Il est à noter que le CNBFPM a reconnu que la préservation du berceau de la race bovine charolaise « constitue un véritable enjeu à la fois scientifique et sociétal, en raison de son intérêt pour l’histoire de l’alimentation mondiale et pour celles des relations entre un territoire, son élevage et ses éléments constitutifs ». A ce titre, le paysage du Charolais-Brionnais serait le premier bocage à être inscrit au Patrimoine mondial. Il faut dire qu’il constitue « un exemple remarquable d’authenticité et d’intégrité du bocage, un type de paysage présent dans de nombreux pays du monde et l’un des archétypes des paysages ruraux européens ».

C’est dit.

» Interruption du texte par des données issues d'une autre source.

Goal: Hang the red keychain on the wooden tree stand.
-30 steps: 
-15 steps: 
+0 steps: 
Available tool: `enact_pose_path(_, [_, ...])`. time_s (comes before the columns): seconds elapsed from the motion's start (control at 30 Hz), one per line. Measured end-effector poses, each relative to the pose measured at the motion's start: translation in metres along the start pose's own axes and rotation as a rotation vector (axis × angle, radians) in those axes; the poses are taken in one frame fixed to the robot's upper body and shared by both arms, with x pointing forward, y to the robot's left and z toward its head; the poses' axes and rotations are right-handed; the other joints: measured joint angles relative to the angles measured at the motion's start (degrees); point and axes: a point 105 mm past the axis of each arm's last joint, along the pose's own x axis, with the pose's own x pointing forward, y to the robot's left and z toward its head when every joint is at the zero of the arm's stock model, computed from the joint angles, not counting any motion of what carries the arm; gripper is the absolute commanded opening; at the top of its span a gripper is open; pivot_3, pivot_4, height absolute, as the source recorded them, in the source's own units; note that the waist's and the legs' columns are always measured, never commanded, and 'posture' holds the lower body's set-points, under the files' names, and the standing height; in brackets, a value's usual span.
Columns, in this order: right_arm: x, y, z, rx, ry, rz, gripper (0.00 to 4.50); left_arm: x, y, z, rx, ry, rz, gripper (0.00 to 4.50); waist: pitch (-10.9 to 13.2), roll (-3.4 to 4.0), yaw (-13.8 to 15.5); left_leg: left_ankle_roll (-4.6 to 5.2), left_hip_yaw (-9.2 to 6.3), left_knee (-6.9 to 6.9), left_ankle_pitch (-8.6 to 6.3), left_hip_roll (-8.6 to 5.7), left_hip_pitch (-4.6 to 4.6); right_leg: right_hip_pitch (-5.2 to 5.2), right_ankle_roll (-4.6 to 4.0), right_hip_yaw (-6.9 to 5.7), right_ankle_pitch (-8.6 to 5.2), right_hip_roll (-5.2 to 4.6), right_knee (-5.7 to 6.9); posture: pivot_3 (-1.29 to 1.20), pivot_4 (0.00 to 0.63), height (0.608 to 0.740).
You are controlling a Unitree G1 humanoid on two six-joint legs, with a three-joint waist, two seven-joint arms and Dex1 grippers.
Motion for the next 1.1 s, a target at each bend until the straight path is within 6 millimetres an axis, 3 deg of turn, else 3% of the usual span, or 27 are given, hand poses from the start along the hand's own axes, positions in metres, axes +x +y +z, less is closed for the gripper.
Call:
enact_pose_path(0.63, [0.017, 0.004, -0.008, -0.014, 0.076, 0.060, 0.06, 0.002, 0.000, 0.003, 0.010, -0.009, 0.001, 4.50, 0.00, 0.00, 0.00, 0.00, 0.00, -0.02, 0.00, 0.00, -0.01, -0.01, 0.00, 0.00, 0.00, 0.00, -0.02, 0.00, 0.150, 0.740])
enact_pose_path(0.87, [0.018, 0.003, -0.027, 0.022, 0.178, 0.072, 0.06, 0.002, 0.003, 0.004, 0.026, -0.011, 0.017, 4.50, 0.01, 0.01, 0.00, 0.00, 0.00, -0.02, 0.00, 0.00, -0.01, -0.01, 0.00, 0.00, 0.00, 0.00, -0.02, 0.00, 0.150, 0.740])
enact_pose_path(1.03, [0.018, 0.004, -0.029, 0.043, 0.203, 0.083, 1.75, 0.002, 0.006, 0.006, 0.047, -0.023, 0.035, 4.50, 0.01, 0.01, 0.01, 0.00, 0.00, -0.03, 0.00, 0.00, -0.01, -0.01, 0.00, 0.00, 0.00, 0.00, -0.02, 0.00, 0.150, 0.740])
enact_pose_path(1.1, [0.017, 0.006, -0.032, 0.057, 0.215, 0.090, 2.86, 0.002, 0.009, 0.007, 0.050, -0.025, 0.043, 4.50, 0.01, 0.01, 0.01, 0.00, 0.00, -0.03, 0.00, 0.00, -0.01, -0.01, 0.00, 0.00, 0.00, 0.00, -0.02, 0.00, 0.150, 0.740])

On peut d’ailleurs être fier du travail des paysans charollais et brionnais qui ont permis ce façonnage du paysage au fil des siècles, mais aussi sa sauvegarde car il s’agit bien là d’un paysage vivant, appelé à poursuivre son évolution.

Et maintenant…

« Cette inscription sur la liste indicative de la France est la première étape obligée avant d’être présenté à l’Unesco en vue d’une possible reconnaissance au patrimoine mondial », détaillait Jean-Marc Nesme qui ne cache pas que le chemin se poursuit…

En effet, le projet va maintenant entrer dans une nouvelle phase qui va consister à préparer le dossier de candidature à proprement parler pour l’Unesco. Il s’agit notamment du plan de gestion. Cette préparation va se faire en étroite collaboration avec les services de l’Etat, les élus, mais aussi la chambre d’Agriculture de Saône-et-Loire et les organisations professionnelles agricoles, les éleveurs et les habitants.

« Le processus à venir sera jalonné par la validation par le CNBFPM de la valeur universelle exceptionnelle du paysage charolais-Brionnais, celle du territoire et celle du plan de gestion. Trois étapes capitales avant que la France ne choisisse de porter le dossier devant l’Unesco… », mettent en avant les services du Pays Charolais-Brionnais qui sont attelés avec conviction à ce dossier et peuvent se féliciter du travail déjà accompli. Mais nul ne doute plus maintenant de l’issue favorable de cette reconnaissance. Et le plus tôt sera le mieux !

Un paysage vivant et évolutif

« La démarche n’a pas pour objectif de mettre le territoire et le paysage "sous cloche", mais bien de favoriser son développement tout en veillant à ce que celui-ci ne porte pas atteinte à la qualité de ses paysages et à la valeur universelle exceptionnelle du bocage charolais-brionnais », tient à préciser Jean-Marc Nesme qui fait référence aux inquiétudes émises par la profession au tout début du projet, en 2011. D’ailleurs, le dossier est inscrit dans la catégorie "Paysage culturel, évolutif, vivant". Ce qui veut bien dire que le paysage dont on parle est le produit de l’interaction de l’Homme, des animaux et de la nature qui a été capable de se maintenir dans le temps, d’évoluer, sans qu’il y ait rupture du système. L’élevage s’est profondément transformé depuis ses débuts au XVIIIe siècle mais ses évolutions n’ont jamais, à la différences de beaucoup d’autres grandes régions d’élevage, induit de changements profonds dans les traitas essentiels du paysage.